The story told at this year’s NewFronts presentation at New York’s Hammerstein Ballroom revolved around video and an especially large slate of original content in various formats. Brad Elders, Time Inc.’s chief revenue officer, kicked off the presentation adorned in a New York Rangers jersey. “We’re going to get real. We represent trusted, premium brands that are authentic. We deliver real results with creative cross-platform solutions that deliver expertise at massive scale,” said Elders.
“Sports Illustrated was the original sports storyteller, and this is the natural evolution of this iconic brand,” said Rich Battista, Time Inc. president and chief executive officer.
New content on the SI Network will include original documentaries and insights from prominent SI reporters who cover a variety of sports. The OTT network, which will launch this fall, will also present live event programming, fantasy sports and swimsuit content.
PEN paved the way for the SI Network after it launched in 2016 and has since garnered millions of downloads, with viewers spending more than 30 minutes per session on the network, according to Battista. “This is great proof that our storytelling and brands are thriving in this long-form format,” he said.
Additionally, PEN will expand its daily talk show, People Now, from its current 30-minute morning format to include a companion daily half-hour afternoon program, starting this fall. Host Jeremy Parsons interviewed Trevor Noah live onstage for People Now, which aired live this morning on the streaming service.
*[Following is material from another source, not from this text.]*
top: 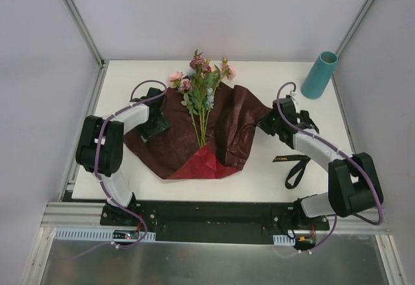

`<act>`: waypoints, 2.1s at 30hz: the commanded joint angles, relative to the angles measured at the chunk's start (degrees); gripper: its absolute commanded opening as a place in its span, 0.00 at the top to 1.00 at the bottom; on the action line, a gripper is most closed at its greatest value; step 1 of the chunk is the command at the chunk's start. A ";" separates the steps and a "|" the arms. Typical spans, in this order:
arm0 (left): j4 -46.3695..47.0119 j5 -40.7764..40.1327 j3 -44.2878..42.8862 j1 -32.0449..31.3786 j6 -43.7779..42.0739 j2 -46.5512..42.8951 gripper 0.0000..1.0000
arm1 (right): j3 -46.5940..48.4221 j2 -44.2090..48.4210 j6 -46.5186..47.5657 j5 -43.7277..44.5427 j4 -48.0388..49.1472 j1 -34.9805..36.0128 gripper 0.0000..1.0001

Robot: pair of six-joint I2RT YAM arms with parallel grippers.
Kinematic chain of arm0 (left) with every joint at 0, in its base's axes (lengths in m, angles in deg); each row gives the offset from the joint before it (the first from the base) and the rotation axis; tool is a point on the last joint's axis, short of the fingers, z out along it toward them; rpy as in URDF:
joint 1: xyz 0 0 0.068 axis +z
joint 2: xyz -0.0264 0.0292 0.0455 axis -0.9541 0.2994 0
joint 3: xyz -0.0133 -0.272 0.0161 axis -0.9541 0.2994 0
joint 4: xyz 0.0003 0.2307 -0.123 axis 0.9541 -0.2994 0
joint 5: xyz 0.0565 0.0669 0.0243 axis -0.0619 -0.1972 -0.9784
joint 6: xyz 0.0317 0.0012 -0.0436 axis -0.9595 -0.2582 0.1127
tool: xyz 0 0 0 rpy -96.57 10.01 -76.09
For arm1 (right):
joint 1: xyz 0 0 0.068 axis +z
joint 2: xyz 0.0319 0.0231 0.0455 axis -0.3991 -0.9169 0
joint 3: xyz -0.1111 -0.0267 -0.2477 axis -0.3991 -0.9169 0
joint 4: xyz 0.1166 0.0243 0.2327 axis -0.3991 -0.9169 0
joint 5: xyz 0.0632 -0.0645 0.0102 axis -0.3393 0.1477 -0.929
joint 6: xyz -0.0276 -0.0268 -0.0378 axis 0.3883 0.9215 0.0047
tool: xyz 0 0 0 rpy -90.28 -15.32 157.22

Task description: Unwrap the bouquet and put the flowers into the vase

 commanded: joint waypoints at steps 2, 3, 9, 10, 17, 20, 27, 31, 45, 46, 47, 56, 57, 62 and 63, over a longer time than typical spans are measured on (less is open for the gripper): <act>-1.84 -0.78 1.06 2.22 0.52 1.53 0.25 | -5.50 6.16 -1.02 5.18 -5.79 -3.31 1.00; -1.84 -0.52 1.41 2.75 0.87 1.36 0.25 | -5.77 6.87 -1.37 6.32 -7.19 -3.84 1.00; -2.10 0.10 1.77 4.59 0.70 1.80 0.24 | -7.70 9.07 -2.69 9.14 -11.77 -5.86 1.00; -2.10 0.71 1.77 4.86 0.87 1.88 0.24 | -8.14 9.25 -2.61 9.49 -12.04 -5.95 1.00; -3.24 5.19 -2.62 5.57 -0.44 2.15 0.23 | -6.83 9.95 -2.52 5.73 -14.14 -8.06 0.94; -5.52 6.77 -5.52 5.57 -1.41 0.05 0.23 | -4.46 11.96 -2.78 4.31 -19.31 -7.62 0.85; -6.50 10.55 -5.27 5.48 -3.52 -9.09 0.23 | 0.29 22.51 -4.89 4.22 -29.00 -4.73 0.67; -5.53 14.77 -2.63 4.51 -3.61 -12.26 0.23 | 1.09 23.84 -6.12 0.02 -25.59 0.45 0.65; 1.24 19.70 4.32 2.31 -1.94 -5.41 0.23 | 7.32 6.34 -8.40 -3.37 -13.86 22.96 0.65; 1.24 19.26 4.40 2.31 -1.94 -5.24 0.23 | 8.02 6.96 -8.76 -0.12 -16.15 23.14 0.65; 1.24 18.91 4.58 2.31 -1.94 -4.89 0.23 | 8.64 8.18 -9.02 3.05 -18.35 23.23 0.64; 1.33 16.45 5.02 2.31 -1.59 -3.92 0.23 | 9.53 24.96 -7.36 28.04 -43.68 12.69 0.57; 1.33 16.53 4.76 2.31 -1.50 -3.65 0.23 | 9.61 27.50 -6.40 27.69 -42.90 12.60 0.58; 1.24 18.03 4.58 2.31 -1.15 -3.56 0.23 | 6.63 28.16 -0.50 13.75 -26.57 12.86 0.60; 1.33 18.03 4.75 2.31 -1.06 -4.00 0.23 | 6.62 25.62 0.02 10.15 -24.89 12.95 0.61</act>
The company introduced another new video series for PEN, EW Reunites, which brings together cast members from movies and TV shows, from Do the Right Thing to Friday Night Lights to Buffy the Vampire Slayer and Back to the Future.
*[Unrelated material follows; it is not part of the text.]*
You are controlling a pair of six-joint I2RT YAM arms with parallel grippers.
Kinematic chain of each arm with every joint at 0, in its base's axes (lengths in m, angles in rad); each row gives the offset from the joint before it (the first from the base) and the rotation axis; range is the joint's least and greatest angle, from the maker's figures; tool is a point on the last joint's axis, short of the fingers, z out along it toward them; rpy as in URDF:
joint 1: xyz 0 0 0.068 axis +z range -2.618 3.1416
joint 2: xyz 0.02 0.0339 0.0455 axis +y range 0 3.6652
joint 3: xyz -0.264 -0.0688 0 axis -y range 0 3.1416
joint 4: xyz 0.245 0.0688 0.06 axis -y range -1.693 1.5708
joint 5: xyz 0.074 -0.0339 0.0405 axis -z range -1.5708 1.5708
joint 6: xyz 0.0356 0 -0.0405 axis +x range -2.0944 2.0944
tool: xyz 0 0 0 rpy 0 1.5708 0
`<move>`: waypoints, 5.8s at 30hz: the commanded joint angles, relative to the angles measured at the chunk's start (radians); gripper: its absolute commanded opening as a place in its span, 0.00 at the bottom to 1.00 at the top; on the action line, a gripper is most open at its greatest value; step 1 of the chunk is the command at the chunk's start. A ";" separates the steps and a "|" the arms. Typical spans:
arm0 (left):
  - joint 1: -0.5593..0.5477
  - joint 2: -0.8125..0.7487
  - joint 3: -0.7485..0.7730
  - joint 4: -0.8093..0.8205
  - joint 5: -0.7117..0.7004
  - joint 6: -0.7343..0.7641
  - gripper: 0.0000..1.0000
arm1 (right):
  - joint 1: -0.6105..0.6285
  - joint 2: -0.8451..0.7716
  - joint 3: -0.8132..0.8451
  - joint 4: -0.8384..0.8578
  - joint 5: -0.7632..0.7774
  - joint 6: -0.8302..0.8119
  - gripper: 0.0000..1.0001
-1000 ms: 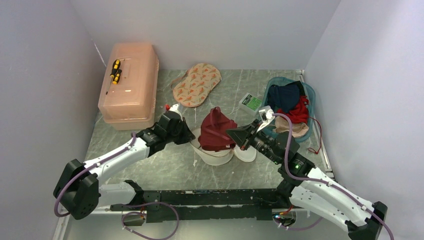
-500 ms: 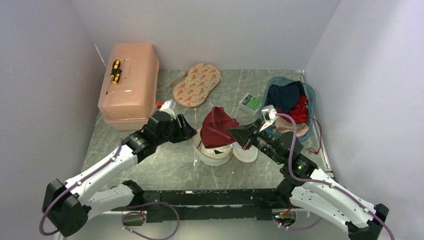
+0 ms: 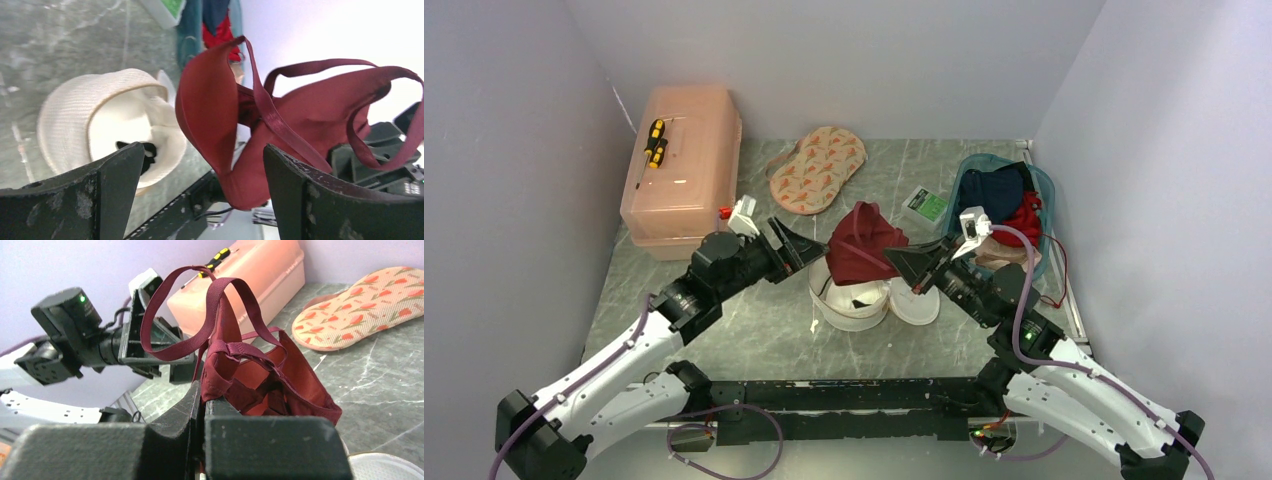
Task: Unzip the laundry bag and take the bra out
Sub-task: Pick up the bra from the laundry bag, then place the bra in the bin.
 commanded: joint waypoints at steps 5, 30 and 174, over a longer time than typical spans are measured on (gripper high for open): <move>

From Time, there’s Firsts, a series of interviews with trailblazing and pioneering women—from athletes to celebrities, executives to government officials and politicians—on how they’ve achieved success and the obstacles they’ve had to overcome over the years.
Essence introduced a number of new unscripted digital video programs, including a new live talk show, Essence Now, which will be the first live show on Twitter targeting black women. There’s also The Boss Lady Project, a new series that pairs young African-American girls with successful women who serve as mentors.
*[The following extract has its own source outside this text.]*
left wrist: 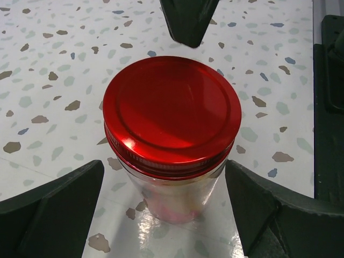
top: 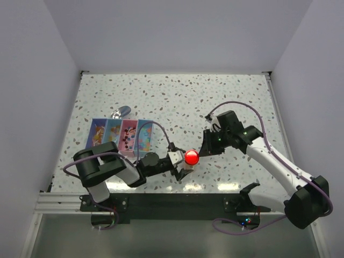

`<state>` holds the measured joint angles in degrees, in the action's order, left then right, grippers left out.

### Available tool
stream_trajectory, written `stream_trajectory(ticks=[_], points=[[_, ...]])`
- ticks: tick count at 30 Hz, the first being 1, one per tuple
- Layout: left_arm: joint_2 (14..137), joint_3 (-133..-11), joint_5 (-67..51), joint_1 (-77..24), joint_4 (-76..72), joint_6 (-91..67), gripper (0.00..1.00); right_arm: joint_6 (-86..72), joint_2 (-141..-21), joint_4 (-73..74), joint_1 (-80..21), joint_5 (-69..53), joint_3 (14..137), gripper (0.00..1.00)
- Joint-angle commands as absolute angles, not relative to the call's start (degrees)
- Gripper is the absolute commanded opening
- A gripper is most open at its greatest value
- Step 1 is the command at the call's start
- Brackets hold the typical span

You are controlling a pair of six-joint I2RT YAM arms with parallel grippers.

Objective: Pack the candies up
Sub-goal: Screw the bottle lid onto the packing bottle.

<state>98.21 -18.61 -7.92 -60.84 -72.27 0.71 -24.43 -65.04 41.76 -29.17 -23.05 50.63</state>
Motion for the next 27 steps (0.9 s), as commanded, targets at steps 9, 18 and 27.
stream_trajectory(ticks=[9,18,27], points=[[104.8,-21.5,-8.5,-60.6,-88.6,0.4,0.83,-20.7,-67.9,46.5,-29.0,-21.2,59.7,0.49],[107.0,-21.5,-9.5,-59.9,-91.8,-1.8,0.65,-18.5,-69.1,47.8,-29.4,-19.7,61.2,0.71],[107.8,-21.9,-10.6,-59.3,-92.7,-2.5,0.56,-16.4,-73.3,49.9,-36.7,-11.4,66.2,0.79]])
The company unveiled three millennial female-focused social video brands that will launch later this year: The Pretty, ReMade and The Barrel. There’s also a new DIY-focused lifestyle editorial franchise in The Fix.
“With our creative capabilities, data and our scale, we can do things that no other company can do,” said Jen Wong, president of digital and chief operating officer. “We can launch and scale new brands quickly as we saw with the recent launch of Well Done. We can also work with marketers as creative agency of record or as a self-serve programmatic partner. You are going to see more of all of this from Time Inc.”
“From live content to social media brands, from VR to streaming networks, Time Inc. is at the forefront of it all,” proclaimed Battista.
The announcements fueled a more positive, upbeat mood during the publisher’s NewFronts presentation as it continues to make an aggressive digital-first push. Time Inc. has been the subject of headlines, as America’s largest publisher—with brands like Sports Illustrated, People, Entertainment Weekly and of course Time—has been the subject of buyout rumors amid a decline in print media as advertisers shift to digital platforms.
The company spent several months listening to suitors seeking to acquire the media company, the most notable being rival publisher Meredith, before deciding to remain on its own. Time Inc.’s board of directors dropped the plan of selling itself in order to pursue its own strategic plan, which includes revamping its cost structure and focusing on its digital business, the company said last week. The news caused Time Inc.’s stock to plunge 19 percent.